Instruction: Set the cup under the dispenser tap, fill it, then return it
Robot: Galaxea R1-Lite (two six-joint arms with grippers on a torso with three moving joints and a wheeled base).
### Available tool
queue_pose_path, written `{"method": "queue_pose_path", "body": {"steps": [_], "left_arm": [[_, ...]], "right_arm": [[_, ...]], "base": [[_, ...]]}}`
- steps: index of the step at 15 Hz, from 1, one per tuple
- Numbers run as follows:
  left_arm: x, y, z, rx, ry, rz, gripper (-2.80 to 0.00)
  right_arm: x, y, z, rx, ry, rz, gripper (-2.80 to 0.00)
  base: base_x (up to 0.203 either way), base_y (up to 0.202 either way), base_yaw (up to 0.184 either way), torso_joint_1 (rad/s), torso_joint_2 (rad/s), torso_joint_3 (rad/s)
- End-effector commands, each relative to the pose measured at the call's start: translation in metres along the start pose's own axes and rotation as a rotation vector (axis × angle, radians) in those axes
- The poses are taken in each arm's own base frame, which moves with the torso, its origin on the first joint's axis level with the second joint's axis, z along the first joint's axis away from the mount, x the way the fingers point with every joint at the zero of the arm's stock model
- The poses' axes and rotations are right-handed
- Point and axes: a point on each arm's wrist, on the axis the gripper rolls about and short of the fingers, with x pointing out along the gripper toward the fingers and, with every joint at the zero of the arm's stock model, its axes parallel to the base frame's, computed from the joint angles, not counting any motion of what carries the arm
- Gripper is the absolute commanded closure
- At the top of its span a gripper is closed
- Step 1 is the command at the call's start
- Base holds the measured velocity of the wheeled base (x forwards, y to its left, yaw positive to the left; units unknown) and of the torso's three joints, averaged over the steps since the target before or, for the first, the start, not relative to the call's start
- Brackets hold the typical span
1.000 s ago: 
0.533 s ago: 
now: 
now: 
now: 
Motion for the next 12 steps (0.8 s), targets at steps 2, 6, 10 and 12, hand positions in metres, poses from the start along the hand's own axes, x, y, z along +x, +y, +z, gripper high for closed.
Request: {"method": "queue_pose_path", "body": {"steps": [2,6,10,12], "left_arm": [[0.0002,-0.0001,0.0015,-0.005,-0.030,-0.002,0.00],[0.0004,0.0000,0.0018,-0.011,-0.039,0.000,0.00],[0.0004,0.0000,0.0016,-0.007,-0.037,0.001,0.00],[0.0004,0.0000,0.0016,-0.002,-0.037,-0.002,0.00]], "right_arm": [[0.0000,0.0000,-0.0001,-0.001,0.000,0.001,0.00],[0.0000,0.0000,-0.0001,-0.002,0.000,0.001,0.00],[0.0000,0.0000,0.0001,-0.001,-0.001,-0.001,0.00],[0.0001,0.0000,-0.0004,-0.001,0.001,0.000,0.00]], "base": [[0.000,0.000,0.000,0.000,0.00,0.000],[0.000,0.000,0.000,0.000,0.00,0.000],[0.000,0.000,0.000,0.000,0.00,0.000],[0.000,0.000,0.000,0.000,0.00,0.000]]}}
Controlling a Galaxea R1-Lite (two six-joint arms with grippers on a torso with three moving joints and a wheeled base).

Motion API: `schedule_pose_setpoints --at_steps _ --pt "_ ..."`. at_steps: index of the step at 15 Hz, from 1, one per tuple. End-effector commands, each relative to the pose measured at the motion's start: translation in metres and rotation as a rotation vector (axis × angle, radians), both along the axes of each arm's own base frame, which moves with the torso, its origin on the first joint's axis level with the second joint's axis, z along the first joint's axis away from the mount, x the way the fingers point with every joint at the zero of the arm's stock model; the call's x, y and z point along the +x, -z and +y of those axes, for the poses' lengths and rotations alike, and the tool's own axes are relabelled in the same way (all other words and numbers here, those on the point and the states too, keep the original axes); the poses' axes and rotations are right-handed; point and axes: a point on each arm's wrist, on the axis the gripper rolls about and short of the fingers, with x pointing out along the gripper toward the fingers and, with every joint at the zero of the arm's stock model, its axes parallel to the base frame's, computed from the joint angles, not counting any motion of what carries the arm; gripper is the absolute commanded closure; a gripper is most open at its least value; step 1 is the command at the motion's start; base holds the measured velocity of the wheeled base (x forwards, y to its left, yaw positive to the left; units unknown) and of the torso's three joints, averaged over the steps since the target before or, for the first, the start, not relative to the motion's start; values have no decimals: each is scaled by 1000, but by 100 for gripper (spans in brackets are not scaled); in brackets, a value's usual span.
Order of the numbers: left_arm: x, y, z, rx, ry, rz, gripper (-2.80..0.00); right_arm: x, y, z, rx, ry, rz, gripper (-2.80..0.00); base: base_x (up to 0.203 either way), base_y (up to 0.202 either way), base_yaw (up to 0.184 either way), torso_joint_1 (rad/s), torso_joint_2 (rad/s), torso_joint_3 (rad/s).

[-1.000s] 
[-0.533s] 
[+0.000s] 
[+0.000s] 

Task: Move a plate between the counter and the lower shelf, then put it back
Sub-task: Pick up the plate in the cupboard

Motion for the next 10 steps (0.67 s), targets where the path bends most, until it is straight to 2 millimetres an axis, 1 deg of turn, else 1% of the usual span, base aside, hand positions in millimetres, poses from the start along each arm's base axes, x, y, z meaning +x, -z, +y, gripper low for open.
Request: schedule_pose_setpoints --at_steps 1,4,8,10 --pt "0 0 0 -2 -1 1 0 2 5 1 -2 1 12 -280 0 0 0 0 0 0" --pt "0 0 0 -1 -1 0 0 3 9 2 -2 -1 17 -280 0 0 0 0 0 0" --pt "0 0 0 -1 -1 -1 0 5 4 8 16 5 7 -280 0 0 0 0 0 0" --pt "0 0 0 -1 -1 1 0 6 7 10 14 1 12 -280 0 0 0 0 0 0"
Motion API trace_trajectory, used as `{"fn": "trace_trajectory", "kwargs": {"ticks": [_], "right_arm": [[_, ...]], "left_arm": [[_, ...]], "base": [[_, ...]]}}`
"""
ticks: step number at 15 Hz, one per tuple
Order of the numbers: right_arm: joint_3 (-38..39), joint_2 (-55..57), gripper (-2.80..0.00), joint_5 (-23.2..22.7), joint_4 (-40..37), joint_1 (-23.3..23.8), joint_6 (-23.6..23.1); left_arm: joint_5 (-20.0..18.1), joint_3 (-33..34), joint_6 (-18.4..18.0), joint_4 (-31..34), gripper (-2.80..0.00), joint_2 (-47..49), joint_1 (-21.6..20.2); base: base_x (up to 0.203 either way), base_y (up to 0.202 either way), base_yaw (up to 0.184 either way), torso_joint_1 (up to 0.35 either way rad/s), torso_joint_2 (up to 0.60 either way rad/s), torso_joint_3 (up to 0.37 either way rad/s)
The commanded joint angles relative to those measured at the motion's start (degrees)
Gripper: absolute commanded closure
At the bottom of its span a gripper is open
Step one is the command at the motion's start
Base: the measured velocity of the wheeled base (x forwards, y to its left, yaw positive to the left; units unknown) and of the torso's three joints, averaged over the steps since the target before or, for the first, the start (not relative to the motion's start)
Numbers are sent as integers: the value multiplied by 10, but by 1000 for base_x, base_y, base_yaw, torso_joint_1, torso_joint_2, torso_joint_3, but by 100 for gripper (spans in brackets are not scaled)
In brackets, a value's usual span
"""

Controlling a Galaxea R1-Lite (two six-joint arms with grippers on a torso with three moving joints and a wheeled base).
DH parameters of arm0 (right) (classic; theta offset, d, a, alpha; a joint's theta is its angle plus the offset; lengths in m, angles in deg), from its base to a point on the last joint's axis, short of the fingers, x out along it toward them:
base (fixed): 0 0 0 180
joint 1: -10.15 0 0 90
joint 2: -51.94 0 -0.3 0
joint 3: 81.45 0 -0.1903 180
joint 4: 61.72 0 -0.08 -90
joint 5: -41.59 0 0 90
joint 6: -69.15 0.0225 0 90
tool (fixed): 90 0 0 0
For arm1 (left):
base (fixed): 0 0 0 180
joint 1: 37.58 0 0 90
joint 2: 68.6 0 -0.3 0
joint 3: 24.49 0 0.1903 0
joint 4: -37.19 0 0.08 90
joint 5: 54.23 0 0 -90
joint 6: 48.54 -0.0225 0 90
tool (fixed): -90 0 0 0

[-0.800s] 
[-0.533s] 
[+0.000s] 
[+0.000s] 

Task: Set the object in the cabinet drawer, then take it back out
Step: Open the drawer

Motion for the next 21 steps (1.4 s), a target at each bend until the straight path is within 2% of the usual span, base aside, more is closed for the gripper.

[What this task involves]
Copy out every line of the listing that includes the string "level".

[Written answer]
- The poses are taken in each arm's own base frame, which moves with the torso, its origin on the first joint's axis level with the second joint's axis, z along the first joint's axis away from the mount, x the way the fingers point with every joint at the zero of the arm's stock model
Motion API: `schedule_pose_setpoints --at_steps _ --pt "_ ..."`. at_steps: index of the step at 15 Hz, from 1, one per tuple. End-effector commands, each relative to the pose measured at the motion's start: translation in metres and rotation as a rotation vector (axis × angle, radians), both along the axes of each arm's own base frame, which moves with the torso, its origin on the first joint's axis level with the second joint's axis, z along the first joint's axis away from the mount, x the way the fingers point with every joint at the zero of the arm's stock model; the call's x, y and z point along the +x, -z and +y of those axes, for the poses' lengths and rotations alike, and the tool's own axes are relabelled in the same way (all other words and numbers here, those on the point and the states too, keep the original axes); the poses' axes and rotations are right-handed; point and axes: a point on each arm's wrist, on the axis the gripper rolls about and short of the fingers, with x pointing out along the gripper toward the fingers and, with every joint at the zero of the arm's stock model, its axes parallel to the base frame's, computed from the joint angles, not counting any motion of what carries the arm; gripper is the absolute commanded closure; a gripper is most open at its least value; step 1 is the command at the motion's start; base holds the measured velocity of the wheeled base (x forwards, y to its left, yaw positive to the left; units unknown) and of the torso's three joints, averaged over the steps since the target before or, for the first, the start, not relative to the motion's start; values have no decimals: each is scaled by 1000, but by 100 for gripper (spans in brackets are not scaled); in brackets, a value's usual span.

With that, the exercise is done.